Manikarnika Ghat
Manikarnika ghat, varanasi
There are places in the world where death is feared. And then there's Manikarnika Ghat — where death is celebrated as the ultimate liberation. This is the oldest ghat in Varanasi (mentioned in a 5th-century Gupta inscription), one of the 51 Shakti Peethas, and the holiest cremation ground on Earth for Hindus. If you die here, or your ashes are immersed here, the cycle of rebirth ends. You attain moksha. Period. The name comes from Sati's earring (mani = gem, karnika = ear ornament) — when Shiva carried her burning body across the universe and Vishnu cut it into 51 pieces with his discus, her earring fell right here. But the ghat's origin story goes even deeper. Lord Vishnu dug a well (the Manikarnika Kund) with his discus, and Lord Shiva created a fire pit with his trident — the same fire that has been burning for cremations ever since. The Vedic period (1500–500 BCE) is when this place first entered sacred texts, making it one of the oldest continuously functioning religious sites in the world. Today, 400 cremations happen here every single day. The Dom community — traditionally the caretakers of the eternal flame — tend the pyres with a practical reverence that can be unsettling to outsiders. Wood is stacked in huge piles. Bodies wrapped in saffron cloth are carried through narrow lanes. The smell of sandalwood and burning flesh mixes with the river breeze.
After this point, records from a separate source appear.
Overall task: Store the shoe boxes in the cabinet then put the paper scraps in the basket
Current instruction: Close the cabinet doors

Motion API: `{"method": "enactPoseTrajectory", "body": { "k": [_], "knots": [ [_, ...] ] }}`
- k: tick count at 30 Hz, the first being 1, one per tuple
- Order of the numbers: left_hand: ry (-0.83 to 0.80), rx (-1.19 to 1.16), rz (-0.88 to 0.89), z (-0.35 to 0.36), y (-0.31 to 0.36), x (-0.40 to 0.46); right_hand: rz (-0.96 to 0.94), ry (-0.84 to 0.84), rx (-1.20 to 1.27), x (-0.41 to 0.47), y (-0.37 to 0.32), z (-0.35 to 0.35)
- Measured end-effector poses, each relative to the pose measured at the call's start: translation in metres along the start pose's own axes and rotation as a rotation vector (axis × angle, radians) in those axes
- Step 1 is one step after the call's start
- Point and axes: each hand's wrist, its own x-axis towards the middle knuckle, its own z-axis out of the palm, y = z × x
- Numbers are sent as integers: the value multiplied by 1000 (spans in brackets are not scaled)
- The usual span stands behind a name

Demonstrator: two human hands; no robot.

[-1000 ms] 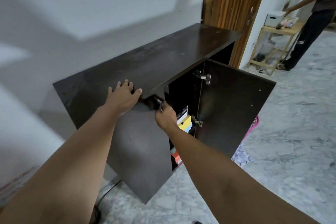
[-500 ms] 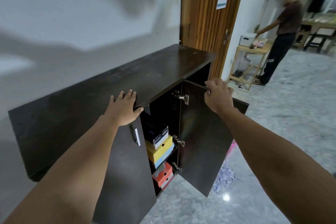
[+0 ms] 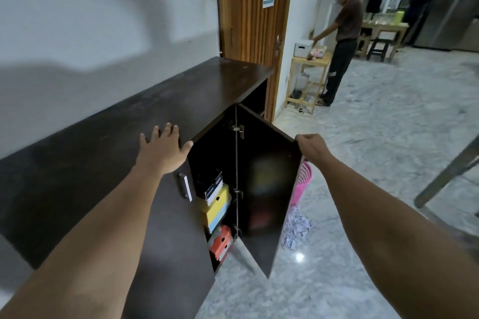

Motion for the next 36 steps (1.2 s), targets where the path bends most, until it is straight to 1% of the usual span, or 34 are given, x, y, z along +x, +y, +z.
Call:
{"method": "enactPoseTrajectory", "body": {
  "k": [2, 5, 7, 11, 16, 19, 22, 26, 28, 31, 32, 33, 36],
  "knots": [
    [-10, -25, -4, -1, 1, 0, 34, -65, 184, -24, 5, 27],
    [0, -36, -5, 1, 1, -1, -43, -140, 261, -58, 9, 85],
    [-3, -48, -1, -1, 1, -2, -121, -137, 248, -76, -2, 119],
    [0, -76, 8, -1, 0, -3, -183, -95, 224, -88, -34, 160],
    [1, -89, 17, -1, 0, -3, -149, -94, 119, -95, -65, 192],
    [4, -105, 24, 0, -1, -3, -148, -92, 120, -96, -81, 209],
    [1, -115, 25, 2, -1, 0, -136, -149, 100, -93, -95, 224],
    [-10, -133, 24, 2, -3, 2, -142, -175, 119, -93, -104, 235],
    [-50, -127, 1, 0, -1, 5, -150, -196, 137, -91, -98, 232],
    [-134, -120, -72, -11, 14, 18, -176, -298, 53, -81, -84, 217],
    [-134, -90, -43, -16, 25, 24, -179, -319, 17, -76, -76, 210],
    [-90, -44, 23, -18, 40, 31, -176, -337, -24, -69, -64, 202],
    [140, 37, 257, -16, 105, 49, -116, -409, -125, -43, -19, 166]
  ]
}}
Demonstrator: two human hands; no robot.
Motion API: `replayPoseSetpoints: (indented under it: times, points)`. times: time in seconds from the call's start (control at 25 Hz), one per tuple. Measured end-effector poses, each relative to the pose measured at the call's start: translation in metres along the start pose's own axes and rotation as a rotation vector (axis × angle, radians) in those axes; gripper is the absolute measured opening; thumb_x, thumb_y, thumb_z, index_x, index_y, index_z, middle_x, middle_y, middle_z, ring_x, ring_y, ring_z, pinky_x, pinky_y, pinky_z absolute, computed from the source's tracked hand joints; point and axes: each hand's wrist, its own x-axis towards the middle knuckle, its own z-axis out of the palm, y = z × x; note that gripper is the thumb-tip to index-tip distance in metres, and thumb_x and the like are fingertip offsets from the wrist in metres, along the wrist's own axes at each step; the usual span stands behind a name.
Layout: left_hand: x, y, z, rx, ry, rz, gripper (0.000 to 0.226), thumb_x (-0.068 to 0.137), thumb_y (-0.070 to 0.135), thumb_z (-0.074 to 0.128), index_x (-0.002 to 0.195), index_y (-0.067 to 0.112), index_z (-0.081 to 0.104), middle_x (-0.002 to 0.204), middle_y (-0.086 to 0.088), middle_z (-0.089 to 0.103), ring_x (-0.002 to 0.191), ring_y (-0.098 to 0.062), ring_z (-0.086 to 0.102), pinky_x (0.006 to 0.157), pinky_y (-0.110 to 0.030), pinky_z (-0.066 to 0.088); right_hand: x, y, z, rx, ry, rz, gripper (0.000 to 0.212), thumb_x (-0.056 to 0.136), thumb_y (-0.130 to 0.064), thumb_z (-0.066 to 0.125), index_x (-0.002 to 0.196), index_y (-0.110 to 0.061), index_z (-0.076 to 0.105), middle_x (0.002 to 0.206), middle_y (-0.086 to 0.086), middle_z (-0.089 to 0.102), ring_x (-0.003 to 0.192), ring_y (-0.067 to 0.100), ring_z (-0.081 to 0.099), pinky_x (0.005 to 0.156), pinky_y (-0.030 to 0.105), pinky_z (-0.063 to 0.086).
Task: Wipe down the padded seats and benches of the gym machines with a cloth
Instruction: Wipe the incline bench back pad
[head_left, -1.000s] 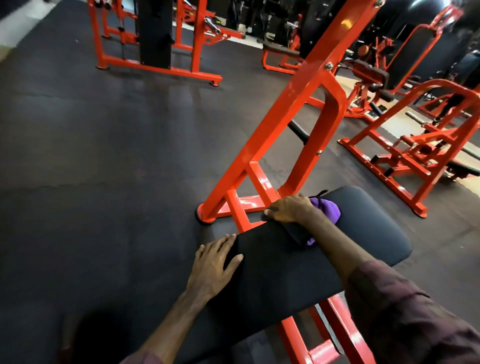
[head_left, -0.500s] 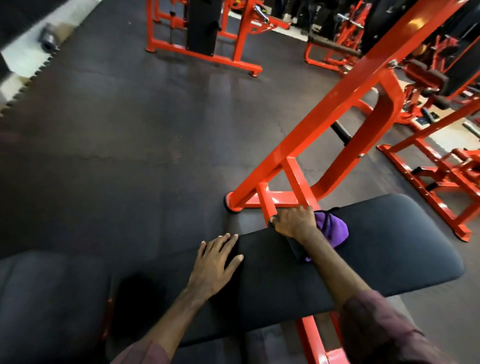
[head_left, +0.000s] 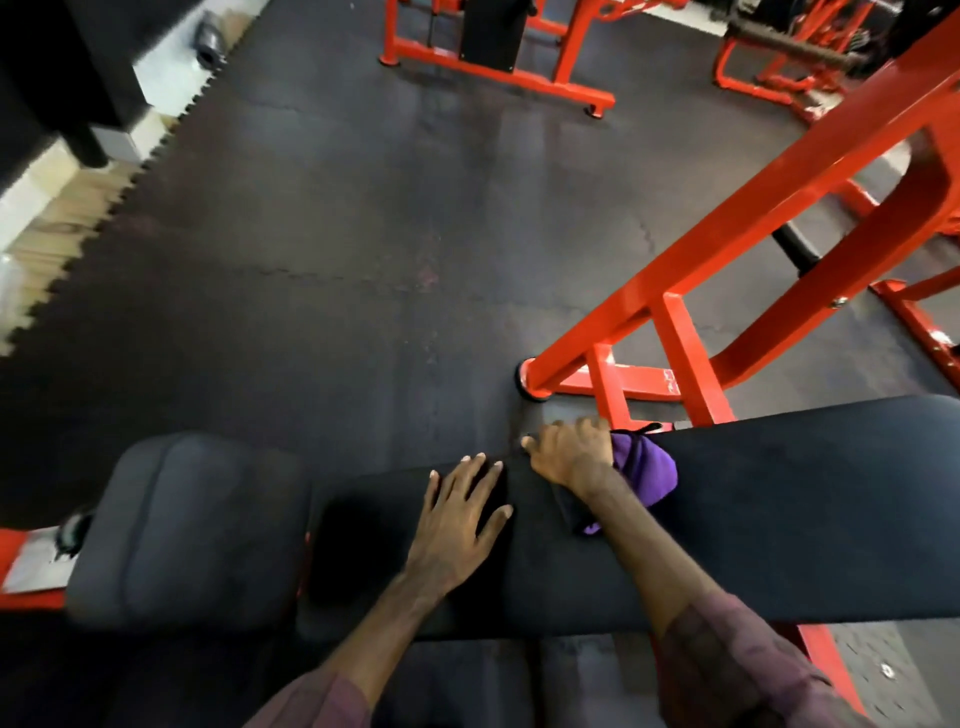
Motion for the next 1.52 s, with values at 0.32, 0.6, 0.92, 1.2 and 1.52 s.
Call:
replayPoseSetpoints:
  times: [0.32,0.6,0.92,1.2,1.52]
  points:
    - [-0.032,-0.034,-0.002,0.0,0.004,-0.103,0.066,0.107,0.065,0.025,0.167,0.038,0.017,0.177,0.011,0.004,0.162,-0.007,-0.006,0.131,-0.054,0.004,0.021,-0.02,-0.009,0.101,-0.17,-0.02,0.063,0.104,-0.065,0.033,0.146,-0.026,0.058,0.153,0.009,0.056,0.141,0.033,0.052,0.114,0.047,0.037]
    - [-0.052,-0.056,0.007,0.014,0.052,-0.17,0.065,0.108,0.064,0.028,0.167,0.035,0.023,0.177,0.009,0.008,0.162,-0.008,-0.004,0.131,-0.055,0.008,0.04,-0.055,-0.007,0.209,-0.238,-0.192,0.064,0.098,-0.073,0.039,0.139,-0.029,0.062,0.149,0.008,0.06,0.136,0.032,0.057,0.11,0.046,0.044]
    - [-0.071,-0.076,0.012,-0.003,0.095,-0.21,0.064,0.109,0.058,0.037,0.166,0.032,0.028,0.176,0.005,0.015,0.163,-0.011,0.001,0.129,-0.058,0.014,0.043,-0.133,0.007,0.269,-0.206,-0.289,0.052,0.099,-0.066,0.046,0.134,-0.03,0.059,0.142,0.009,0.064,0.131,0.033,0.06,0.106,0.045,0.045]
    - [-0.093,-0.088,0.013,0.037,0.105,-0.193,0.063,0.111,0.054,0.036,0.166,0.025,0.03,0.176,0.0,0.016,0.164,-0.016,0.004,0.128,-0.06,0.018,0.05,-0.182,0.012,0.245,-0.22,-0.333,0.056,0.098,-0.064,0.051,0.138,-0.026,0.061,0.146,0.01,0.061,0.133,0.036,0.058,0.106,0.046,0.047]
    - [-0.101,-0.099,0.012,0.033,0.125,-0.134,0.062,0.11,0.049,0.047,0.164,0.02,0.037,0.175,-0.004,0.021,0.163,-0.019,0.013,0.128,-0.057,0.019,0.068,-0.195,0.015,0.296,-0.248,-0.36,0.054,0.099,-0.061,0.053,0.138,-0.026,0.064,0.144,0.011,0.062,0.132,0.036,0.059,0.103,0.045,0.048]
And yet, there's an unexpected peace here — a sense that death is just another journey, not an ending. In the 18th century, Malhar Rao Holkar built the Manikarnika Kund Temple and Mahakal Temple. In 1906, the Kashi Naresh added a bathing ghat, renovated in 1924 by Raja Brijnath Singh, who also built a dharamshala and a school for Dom children. The 1857 uprising saw British forces attack the ghat. And in 2010, a terrorist bombing during aarti killed 2 people and injured 37 — but the cremations never stopped. They never do.